Rare penguins star in show
Some of the world's rarest penguins are putting on a show for delighted visitors to Milford Sound.
Visitors and guides aboard Southern Discoveries' Encounter Nature Cruises have spotted the rare Fiordland crested penguin, or tawaki, this month.
Nature guide Dave Newman says he's thrilled to see the Fiordland crested penguins back in Milford Sound again for the nesting season and encouraged by the number of birds spotted.
"There's more penguins this year than we saw last year, which is really positive for the colony and great for our guests as there are only up to 3000 breeding pairs in existence," he says.
Visitors have a good chance of viewing the "wildlife show" over the coming months aboard an Encounter Nature Cruise as it comes close to the colony in Penguin Cove on its way to the entrance of Milford Sound.
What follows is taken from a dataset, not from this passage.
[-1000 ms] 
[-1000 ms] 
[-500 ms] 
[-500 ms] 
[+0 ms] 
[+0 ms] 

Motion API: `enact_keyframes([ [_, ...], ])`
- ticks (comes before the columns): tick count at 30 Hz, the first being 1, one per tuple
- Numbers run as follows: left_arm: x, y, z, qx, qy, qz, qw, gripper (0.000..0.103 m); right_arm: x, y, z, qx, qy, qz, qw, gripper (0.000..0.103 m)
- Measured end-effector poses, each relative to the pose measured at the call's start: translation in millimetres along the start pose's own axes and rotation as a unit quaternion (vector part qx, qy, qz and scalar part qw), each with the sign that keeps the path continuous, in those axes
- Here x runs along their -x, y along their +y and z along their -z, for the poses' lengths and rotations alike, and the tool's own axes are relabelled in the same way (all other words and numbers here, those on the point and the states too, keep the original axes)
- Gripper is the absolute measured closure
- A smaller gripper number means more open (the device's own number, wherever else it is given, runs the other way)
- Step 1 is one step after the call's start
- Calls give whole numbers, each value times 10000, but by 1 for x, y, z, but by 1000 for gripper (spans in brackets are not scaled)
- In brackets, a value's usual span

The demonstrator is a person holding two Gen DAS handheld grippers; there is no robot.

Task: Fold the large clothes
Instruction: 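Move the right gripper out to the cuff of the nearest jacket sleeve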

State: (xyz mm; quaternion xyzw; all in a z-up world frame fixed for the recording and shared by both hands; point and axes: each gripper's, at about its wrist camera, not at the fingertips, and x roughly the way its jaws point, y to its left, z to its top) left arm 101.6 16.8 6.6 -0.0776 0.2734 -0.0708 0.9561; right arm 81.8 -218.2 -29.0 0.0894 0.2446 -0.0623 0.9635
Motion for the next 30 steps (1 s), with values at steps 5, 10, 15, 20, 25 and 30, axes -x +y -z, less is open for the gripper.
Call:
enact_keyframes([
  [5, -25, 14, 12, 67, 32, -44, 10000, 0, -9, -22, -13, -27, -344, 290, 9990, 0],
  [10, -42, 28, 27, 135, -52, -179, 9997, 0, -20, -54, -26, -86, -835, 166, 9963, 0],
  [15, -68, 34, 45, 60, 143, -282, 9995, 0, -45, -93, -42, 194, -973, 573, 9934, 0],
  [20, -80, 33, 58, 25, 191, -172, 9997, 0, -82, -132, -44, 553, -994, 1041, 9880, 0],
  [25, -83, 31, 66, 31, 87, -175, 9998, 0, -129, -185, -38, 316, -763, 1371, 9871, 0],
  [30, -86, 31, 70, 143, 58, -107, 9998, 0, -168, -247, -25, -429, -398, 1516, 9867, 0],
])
The aptly named cove is where the penguins live during the breeding season from July to November, and again between January and March to moult. "We'll expect to see the penguins here until November when their chicks are ready to head out to sea," says Newman.
"There's a real buzz when we first start seeing the penguins. They're a very special bird as they're so rare, we're so lucky to be able to see them. They come ashore and work their way into the thick rainforest, building nests in natural cases or hollowed out trees and forming colonies of up to 10 years."
Penguins seen from the cruises in Milford Sound are often on the exposed rocky shorelines inside the fiord or sometimes spotted on calm days swimming around on the surface of the water in small groups.
Cruisers were also seeing a lot of bottlenose dolphins around the boats.
"They love to play around the bows of our catamarans as well as our Encounter Nature Cruise boat, the Lady Bowen, or swim behind or beside the boats," he says.
A Southern Discoveries kayaking trip into Harrisons Cove is another great way to get really close to wildlife at water level.
“We see penguins and dolphins in this cove all the time and from your kayak you can see straight through the crystal clear water, even spotting starfish lying beneath you,” says Newman.